Senior System Design Interview: Identity Verification System
Full senior/staff-level interview walkthrough ā design an identity verification system with high read traffic, auditability, Redis caching, queue architecture, CI/CD pipeline, and rollback strategy. Real answers you can use.
This is a real senior-level system design interview walkthrough. Each section is a follow-up question an interviewer might ask ā answered at staff/lead level. Read it like a conversation.
The Opening Question
"Design a system for identity verification with high read traffic. How would you approach this?"

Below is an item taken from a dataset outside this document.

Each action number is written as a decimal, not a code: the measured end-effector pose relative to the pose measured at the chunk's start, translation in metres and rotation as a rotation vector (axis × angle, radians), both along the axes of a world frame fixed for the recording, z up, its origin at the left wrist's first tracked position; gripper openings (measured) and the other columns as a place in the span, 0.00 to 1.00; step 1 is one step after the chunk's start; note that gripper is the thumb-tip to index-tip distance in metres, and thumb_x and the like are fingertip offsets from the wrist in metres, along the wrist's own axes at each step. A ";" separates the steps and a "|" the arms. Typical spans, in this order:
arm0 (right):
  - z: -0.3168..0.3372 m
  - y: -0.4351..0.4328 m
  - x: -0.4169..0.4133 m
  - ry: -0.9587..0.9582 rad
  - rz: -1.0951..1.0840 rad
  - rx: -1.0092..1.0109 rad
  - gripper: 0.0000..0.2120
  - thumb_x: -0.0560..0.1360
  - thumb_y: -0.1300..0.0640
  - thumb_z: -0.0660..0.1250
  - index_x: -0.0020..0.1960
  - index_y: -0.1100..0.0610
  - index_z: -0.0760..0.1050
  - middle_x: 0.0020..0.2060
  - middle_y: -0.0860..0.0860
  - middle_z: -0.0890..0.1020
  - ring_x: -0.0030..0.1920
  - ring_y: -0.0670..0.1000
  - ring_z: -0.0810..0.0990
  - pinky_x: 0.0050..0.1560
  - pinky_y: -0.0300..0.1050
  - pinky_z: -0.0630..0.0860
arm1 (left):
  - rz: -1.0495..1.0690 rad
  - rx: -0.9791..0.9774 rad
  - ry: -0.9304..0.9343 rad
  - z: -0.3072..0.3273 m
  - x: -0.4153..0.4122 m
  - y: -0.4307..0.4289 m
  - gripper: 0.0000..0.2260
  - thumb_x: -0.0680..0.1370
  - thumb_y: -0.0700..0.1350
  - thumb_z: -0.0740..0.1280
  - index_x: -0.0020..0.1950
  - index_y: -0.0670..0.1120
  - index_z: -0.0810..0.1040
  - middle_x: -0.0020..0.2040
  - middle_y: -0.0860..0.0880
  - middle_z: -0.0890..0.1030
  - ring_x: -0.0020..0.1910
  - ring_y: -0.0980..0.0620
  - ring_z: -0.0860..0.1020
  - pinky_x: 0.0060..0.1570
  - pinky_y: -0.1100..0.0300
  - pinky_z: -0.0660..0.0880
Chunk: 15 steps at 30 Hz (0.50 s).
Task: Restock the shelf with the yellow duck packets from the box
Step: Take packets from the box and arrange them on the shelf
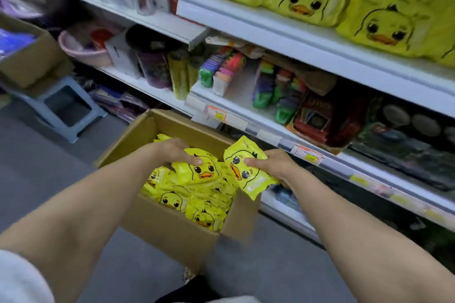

What the interviewer is really asking
They want to see if you understand:
- System design ā service separation, API design
- Data modeling ā schemas, consistency
- Scalability ā caching, indexing, read replicas
- Compliance awareness ā auditability, traceability
Strong answer
I would start by separating the system into a dedicated Verification Service responsible for handling identity validation, storing verification results, and exposing APIs for other parts of the system.
For the data layer, I would use a relational database (PostgreSQL) to store structured verification data ā user identity attributes, verification states, timestamps, and audit logs. Given the compliance-heavy domain, data integrity and traceability are non-negotiable.
Since the system will have high read traffic (checking if a user is verified), I would optimize for reads by:
- Introducing Redis caching for frequently accessed verification status and profile summaries
- Structuring the data model to separate write-heavy and read-heavy workloads ā normalized schema for writes, denormalized views for reads
- Adding read replicas for larger scale
I would expose the verification service via a well-defined API layer, and introduce asynchronous processing (message queues) for document verification workflows or external API calls.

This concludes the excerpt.